What has been difficult for Matthew? It’s not fully explained in the movie, but Matthew’s father is no longer in the home. Based on the way that this absentee father is not discussed in Matthew’s household, it’s implied that his father isn’t dead but has abandoned the family. Matthew is an only child and he lives with mother Lynn Connolly (played by Susan Lynch), who seems to have a drinking problem because in the few times she’s seen, she’s holding an alcoholic drink and/or appears to be drunk.

Joseph also lives in a single-parent household, but with his father Mark Kearney (played by Conleth Hill), who pays more attention to what’s on television than he pays attention to Joseph. The movie doesn’t explain what happened to Joseph’s mother. Joseph has an older brother named Dwayne Kearney (played by Chris Newman), who lives in another household and appears in one of Joseph’s many hallucinations. Joseph is the angriest and most mentally disturbed of the three pals, as it becomes very clear later on in the story.

Rez is the friend who is the most mysterious. In other words, he’s the most underwritten of the three friends. He doesn’t even have a last name in the movie. Nothing is shown of Rez’s home life. All viewers know about Rez is that he likes to dress all in black, he does a lot of drugs, and he makes money by selling drugs. Rez is also a lot more sensitive than he’s willing to show most people. One of the few people he opens up to is another teenager named Julie (played by Lola Petticrew), who has a sexual relationship with Rez that can best be described as “friends with benefits.”

The graduation ceremony at the school is never shown. However, it isn’t long after Matthew and Rez get their “freedom” that Matthew, Rez and Joseph decide to go back to their school to vandalize it during the daytime when the school is on a summer break. They start by going to a local church, popping some pills and mocking the communion ritual, with Rez saying “Body of Christ,” before he swallows a pill.
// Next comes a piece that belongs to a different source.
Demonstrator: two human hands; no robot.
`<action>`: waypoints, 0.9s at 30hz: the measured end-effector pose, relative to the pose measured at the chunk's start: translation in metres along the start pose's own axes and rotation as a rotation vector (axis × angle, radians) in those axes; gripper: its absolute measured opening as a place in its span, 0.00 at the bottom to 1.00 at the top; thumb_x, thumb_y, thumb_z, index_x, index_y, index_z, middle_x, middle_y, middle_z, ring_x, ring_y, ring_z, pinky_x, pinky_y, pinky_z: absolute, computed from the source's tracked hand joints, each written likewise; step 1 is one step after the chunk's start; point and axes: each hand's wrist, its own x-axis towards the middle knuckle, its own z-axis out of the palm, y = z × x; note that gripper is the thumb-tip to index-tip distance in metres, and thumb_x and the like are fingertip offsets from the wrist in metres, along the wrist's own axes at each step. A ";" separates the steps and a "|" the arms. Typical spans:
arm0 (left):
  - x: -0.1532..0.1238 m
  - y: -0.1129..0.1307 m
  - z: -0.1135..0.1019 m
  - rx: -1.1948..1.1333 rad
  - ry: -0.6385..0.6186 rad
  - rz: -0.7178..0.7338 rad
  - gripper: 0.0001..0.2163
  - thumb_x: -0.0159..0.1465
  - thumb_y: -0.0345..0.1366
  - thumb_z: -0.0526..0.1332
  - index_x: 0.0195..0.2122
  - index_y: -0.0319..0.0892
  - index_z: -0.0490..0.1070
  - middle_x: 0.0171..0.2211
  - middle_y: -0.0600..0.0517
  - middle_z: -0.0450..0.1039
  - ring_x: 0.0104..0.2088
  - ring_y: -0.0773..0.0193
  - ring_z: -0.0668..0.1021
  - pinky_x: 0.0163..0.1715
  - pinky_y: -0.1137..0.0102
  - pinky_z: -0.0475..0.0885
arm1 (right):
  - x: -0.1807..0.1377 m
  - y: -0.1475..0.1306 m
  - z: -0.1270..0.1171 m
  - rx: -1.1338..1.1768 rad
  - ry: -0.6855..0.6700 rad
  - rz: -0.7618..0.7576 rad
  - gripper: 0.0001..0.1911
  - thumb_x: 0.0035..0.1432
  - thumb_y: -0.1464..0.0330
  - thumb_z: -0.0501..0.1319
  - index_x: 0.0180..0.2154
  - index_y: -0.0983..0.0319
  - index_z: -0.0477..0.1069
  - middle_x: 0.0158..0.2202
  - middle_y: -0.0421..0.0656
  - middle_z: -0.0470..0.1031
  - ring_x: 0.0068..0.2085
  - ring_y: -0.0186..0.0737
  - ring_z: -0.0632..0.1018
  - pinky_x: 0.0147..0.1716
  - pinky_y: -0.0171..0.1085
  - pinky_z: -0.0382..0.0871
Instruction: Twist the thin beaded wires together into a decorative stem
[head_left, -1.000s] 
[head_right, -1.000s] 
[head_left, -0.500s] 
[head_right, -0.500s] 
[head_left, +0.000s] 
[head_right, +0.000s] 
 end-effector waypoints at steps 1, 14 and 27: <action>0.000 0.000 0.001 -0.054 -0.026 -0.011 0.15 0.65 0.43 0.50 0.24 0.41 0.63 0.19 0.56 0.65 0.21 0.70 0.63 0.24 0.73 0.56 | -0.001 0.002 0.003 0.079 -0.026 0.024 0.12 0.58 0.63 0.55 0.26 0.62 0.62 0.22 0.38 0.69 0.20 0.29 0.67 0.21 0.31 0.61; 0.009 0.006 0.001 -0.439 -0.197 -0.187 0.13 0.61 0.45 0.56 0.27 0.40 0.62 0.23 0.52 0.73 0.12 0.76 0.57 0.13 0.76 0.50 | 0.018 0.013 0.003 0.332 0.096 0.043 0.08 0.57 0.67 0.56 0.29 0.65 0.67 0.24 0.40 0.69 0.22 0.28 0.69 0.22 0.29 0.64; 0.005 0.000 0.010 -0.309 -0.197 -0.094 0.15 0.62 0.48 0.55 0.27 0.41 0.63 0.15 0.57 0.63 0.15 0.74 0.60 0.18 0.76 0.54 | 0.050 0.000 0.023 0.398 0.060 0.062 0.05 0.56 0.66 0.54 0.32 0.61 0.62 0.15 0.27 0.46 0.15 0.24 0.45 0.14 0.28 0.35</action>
Then, they head to the school and spraypaint graffiti on an instruction board. The graffiti they put on the board shows a penis and a stick figure with the words, “Luke, I am your father, but you are my god.” And because Joseph is the group’s biggest troublemaker, he throws a desk through a closed window, thereby shattering the window with no regard that someone could be hit by the desk or the broken glass on the street below. (Fortunately, no one gets injured.)

The mayhem continues when they go to the school’s parking garage. Joseph sees Mr. Landerton’s car and starts destroying it with a crowbar. During this vandalism, he has a rage-filled rant, as if he’s taking out all of his anger on Mr. Landerton, who expelled him from the school. After a while, Rez joins in on the destruction too.
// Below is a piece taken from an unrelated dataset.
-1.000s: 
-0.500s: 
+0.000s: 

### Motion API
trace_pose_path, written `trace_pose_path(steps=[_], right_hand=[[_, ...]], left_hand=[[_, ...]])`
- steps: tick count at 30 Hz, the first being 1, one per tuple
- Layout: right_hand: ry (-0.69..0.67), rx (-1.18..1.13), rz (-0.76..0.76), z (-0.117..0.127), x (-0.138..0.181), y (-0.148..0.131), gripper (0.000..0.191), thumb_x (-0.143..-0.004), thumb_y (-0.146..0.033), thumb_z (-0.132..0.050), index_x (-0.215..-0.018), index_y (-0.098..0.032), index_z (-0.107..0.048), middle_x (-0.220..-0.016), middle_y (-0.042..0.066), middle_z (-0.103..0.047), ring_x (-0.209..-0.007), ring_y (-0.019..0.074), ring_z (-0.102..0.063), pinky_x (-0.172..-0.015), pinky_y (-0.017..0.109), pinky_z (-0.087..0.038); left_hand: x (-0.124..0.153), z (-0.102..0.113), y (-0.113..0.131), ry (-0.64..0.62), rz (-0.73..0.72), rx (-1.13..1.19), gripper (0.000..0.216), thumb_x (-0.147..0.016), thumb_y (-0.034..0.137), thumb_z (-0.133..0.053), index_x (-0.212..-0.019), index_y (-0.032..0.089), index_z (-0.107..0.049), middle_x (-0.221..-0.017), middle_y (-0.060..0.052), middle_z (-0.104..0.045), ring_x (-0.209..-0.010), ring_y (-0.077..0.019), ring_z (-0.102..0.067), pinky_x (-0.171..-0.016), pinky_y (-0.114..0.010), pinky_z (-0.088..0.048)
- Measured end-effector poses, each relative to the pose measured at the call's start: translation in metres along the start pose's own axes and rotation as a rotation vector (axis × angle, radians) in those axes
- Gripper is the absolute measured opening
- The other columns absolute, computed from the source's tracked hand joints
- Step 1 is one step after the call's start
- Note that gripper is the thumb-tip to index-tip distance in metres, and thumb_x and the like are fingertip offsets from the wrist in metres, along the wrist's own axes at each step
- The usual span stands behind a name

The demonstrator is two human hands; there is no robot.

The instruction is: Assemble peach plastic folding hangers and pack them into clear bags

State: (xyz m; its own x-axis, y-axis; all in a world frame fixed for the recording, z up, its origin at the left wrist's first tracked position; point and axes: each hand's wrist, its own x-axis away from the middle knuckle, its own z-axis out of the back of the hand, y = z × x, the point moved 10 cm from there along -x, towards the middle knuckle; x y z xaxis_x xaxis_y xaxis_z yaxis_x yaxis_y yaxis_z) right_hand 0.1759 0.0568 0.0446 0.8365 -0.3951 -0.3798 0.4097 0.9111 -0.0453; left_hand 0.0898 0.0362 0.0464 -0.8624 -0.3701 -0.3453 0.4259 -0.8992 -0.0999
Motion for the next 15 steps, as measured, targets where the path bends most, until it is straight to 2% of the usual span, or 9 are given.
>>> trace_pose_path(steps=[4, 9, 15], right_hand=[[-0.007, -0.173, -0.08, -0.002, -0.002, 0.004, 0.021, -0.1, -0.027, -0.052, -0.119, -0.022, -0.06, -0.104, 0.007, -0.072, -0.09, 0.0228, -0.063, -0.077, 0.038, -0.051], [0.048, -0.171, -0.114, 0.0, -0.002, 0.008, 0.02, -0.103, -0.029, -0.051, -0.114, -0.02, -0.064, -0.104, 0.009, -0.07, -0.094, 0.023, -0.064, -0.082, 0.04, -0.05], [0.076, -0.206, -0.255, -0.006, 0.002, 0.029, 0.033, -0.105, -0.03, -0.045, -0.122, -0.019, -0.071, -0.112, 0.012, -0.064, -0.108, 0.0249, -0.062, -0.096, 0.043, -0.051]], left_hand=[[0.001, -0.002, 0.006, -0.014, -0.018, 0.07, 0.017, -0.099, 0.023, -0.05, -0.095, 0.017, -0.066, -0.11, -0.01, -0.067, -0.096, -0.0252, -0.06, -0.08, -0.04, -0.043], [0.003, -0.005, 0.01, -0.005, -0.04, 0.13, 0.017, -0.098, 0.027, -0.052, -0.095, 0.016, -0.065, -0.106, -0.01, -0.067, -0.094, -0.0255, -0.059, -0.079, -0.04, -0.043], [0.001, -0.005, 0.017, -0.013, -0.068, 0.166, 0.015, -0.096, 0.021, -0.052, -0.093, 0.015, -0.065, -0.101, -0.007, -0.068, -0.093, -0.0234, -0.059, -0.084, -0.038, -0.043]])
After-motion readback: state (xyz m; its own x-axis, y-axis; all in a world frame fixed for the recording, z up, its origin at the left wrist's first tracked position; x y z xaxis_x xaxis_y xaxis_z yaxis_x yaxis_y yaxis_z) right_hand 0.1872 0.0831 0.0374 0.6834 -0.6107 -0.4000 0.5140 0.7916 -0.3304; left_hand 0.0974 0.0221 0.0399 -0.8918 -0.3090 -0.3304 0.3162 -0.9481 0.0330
Matthew shows some restraint and seems reluctant to participate in this senseless act of violence. Just then, Mr. Landerton shows up with some police officers. And this is where the movie starts to go downhill with a very unrealistic scene. Instead of the cops immediately arresting these young punks, Mr. Landerton just stands there and tries to reason with these vandals.

First, the headmaster asks Matthew if he really wants to be a part of this criminal activity. In defiance, Matthew chooses to side with his pals, so he bashes one of the car’s outside mirrors. Matthew, Joseph and Rez then climb out a nearby window and run away, with two or three cops in pursuit.
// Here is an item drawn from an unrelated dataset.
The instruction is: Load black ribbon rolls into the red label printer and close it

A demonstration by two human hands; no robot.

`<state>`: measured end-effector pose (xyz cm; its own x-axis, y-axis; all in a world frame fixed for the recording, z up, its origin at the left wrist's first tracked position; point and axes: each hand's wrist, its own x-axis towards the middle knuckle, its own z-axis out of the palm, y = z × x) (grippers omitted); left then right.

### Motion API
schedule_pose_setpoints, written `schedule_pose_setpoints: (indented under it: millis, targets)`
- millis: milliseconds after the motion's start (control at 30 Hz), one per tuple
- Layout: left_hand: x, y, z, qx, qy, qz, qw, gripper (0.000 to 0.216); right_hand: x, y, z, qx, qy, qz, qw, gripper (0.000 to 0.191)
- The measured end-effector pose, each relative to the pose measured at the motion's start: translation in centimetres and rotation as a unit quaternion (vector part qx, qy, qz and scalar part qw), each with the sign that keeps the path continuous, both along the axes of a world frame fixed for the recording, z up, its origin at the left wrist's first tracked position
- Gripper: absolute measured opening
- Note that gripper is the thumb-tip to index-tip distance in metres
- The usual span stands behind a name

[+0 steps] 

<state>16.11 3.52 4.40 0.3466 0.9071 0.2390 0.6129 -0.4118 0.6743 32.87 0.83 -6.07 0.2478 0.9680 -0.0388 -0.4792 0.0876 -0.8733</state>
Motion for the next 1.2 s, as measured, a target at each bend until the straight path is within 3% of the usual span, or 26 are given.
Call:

The chase continues through some streets and an alley, but the cops are out of shape and can’t keep with these teenagers. The last cop to keep the chase going eventually gives up in frustration. But here’s the thing that’s so ridiculous about this movie: Matthew, Joseph and Rez don’t face any consequences.

They are never arrested for the vandalism, even though Mr. Landerton knows where they live and could easily send the cops to the teens’ homes to arrest them. But that never happens. Viewers have to assume that Mr. Landerton might have decided not to press charges, but what kind of school headmaster would let anyone get away with all that damage on the school property when the perpetrators were caught in the act?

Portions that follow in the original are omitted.